Dramatic Lifestyle: The whole life of a single mother has been filled with drama and chaos. Indeed, she has seen it all. Some of them will even display this drama for you while in talking stage. A single mother is ready to fight you if you discipline her child. It’s repulsive to play a fatherly role to a child without having any authority over the child. Anything you do to the child will be interpreted as a maltreatment because you are not the real father. Some single mothers even go as far as giving rules on how their children should be treated by their new boyfriend or new husband.

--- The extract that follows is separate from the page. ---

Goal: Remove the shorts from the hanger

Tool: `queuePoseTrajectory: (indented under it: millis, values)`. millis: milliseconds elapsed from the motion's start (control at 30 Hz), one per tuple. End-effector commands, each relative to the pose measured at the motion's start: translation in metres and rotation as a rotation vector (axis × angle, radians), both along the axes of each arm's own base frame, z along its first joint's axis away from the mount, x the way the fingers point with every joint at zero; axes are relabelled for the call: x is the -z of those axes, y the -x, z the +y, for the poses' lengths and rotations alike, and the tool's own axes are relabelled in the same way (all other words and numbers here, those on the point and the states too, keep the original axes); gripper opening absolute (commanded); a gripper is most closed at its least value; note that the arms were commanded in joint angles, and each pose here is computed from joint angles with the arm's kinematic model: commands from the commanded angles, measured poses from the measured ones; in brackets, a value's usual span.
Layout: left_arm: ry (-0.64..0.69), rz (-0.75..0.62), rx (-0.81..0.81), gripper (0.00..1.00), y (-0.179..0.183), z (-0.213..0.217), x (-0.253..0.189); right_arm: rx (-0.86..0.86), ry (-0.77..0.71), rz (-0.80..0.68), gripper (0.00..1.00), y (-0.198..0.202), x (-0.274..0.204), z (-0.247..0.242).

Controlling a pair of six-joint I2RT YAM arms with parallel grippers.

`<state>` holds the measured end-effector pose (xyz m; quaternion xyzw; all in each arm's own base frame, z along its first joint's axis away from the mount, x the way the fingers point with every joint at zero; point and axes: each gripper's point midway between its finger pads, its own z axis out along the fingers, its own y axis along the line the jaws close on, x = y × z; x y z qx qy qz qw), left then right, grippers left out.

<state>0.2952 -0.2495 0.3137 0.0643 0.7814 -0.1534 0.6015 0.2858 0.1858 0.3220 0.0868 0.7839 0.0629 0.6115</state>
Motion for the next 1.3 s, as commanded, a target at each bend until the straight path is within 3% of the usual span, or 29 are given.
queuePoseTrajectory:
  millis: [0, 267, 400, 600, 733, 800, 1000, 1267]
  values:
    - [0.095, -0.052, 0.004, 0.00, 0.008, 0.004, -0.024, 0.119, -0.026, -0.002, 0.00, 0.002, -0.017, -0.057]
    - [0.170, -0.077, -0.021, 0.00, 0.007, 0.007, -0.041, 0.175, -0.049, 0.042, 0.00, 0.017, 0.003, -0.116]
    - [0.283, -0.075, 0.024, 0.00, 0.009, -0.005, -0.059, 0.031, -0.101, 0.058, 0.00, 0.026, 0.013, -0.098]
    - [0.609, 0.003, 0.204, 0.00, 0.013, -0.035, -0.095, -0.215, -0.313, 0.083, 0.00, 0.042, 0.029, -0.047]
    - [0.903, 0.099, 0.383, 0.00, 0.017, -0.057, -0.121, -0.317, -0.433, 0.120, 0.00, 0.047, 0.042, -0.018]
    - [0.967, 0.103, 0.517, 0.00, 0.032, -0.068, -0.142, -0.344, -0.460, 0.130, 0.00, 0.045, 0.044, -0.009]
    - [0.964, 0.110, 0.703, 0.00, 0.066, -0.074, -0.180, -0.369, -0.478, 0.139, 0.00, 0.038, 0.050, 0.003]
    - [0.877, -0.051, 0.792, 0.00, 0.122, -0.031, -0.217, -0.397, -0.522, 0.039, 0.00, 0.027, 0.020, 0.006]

Constant Comparison. Most men always develop cold feet in dating a single mother because there will always be a constant comparison between him and the ex-husband or ex-boyfriend. The fact that the previous man has been in her life and has shown some capacities in various aspects of her will make her expect the new person to reach that standard. For instance, if the ex is a spender or someone who gives her weekly allowance, she will be expecting you to do the same thing. Sometimes, she might make it known through subtle means, like telling you stories of what her ex is used to doing. That is for you to get the cue that she wants you to step up to that level. So, the fear of constant comparison with the ex will make men see themselves hesitating at the prospect of dating a single mother.

Shifting Blames: A lot of single mother can never take responsibility for how their last relationship or marriage turned out. They always shift the blame to the men. That should tell any discerning man that there is a problem. This is true in line with the saying that he who tells you about others will one day tell others about you. If she cannot take any single blame for her own actions or her role in the break up, what made you think your own relationship will be any different?

Always Paranoid: Most single mothers have this fear that somebody is about to take what rightfully belongs to them. It’s this feeling that they use to scare men away. It has been established that single mothers prioritize their children more than any man. They feel that the ex-husband might come to claim custody of the child. There have been cases where a man returned to look for his child after many years. The child might want to meet his/her real father but the mother will not let that happen without a fight. If a man sees this state of uncertainty, he may be unwilling to commit to a single mother.